> TASK
Below this sentence is a listing; return exactly its lines from the one with "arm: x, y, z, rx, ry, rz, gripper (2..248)" to the one with "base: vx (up", both kept, and nothing more.

> EXERCISE DATA
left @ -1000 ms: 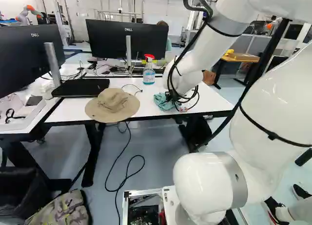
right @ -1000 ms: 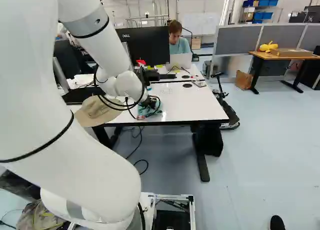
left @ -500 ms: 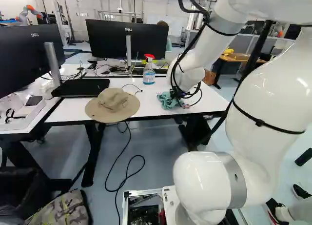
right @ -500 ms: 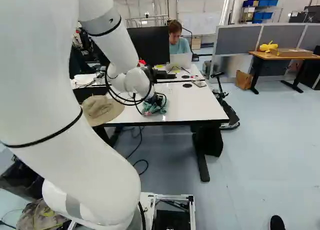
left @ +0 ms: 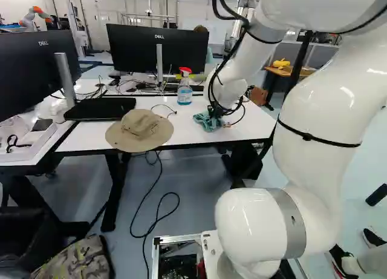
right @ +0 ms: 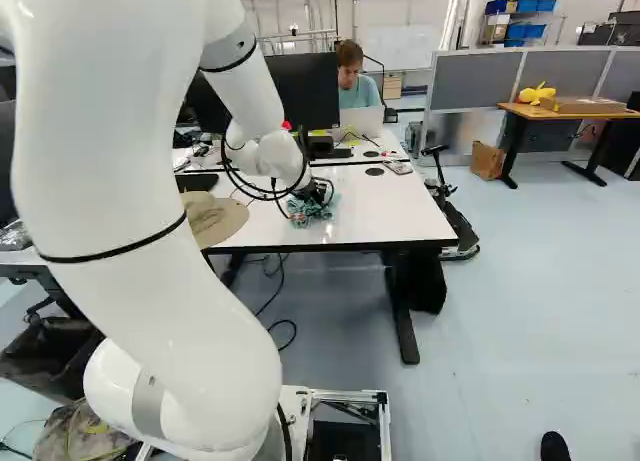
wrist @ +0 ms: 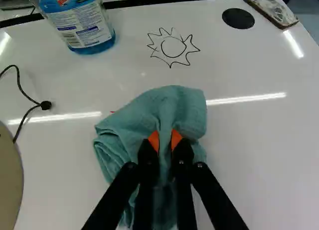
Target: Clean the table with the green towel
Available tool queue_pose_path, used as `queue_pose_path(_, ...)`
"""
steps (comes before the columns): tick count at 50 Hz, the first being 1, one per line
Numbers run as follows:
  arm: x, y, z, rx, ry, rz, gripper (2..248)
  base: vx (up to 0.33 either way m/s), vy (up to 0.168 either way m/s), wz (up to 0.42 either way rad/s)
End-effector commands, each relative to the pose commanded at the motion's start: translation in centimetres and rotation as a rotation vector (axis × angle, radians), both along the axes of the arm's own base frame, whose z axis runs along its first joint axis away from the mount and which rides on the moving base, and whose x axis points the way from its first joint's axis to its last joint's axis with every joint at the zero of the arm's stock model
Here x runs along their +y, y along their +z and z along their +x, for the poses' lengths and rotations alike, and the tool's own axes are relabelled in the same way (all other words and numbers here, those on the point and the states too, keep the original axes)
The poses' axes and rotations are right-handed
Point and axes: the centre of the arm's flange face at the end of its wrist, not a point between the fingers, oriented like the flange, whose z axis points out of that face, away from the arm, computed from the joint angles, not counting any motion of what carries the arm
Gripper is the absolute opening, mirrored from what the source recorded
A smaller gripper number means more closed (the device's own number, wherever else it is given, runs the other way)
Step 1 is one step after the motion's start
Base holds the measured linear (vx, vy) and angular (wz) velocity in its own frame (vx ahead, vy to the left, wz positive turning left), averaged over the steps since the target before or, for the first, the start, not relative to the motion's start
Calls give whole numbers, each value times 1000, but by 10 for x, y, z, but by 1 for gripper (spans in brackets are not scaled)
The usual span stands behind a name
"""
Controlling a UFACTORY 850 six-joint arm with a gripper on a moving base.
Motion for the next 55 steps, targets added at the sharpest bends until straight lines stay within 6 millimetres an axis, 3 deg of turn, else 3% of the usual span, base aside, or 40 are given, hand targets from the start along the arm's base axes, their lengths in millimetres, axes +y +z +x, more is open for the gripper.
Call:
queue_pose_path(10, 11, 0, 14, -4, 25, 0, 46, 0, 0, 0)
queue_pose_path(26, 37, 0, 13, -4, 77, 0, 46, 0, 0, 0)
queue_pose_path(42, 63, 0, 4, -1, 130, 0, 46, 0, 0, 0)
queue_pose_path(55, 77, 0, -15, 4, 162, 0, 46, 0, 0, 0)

> WRITTEN RESPONSE
  arm: x, y, z, rx, ry, rz, gripper (2..248)
  base: vx (up to 0.33 either way m/s), vy (up to 0.168 either way m/s), wz (up to 0.42 either way rad/s)

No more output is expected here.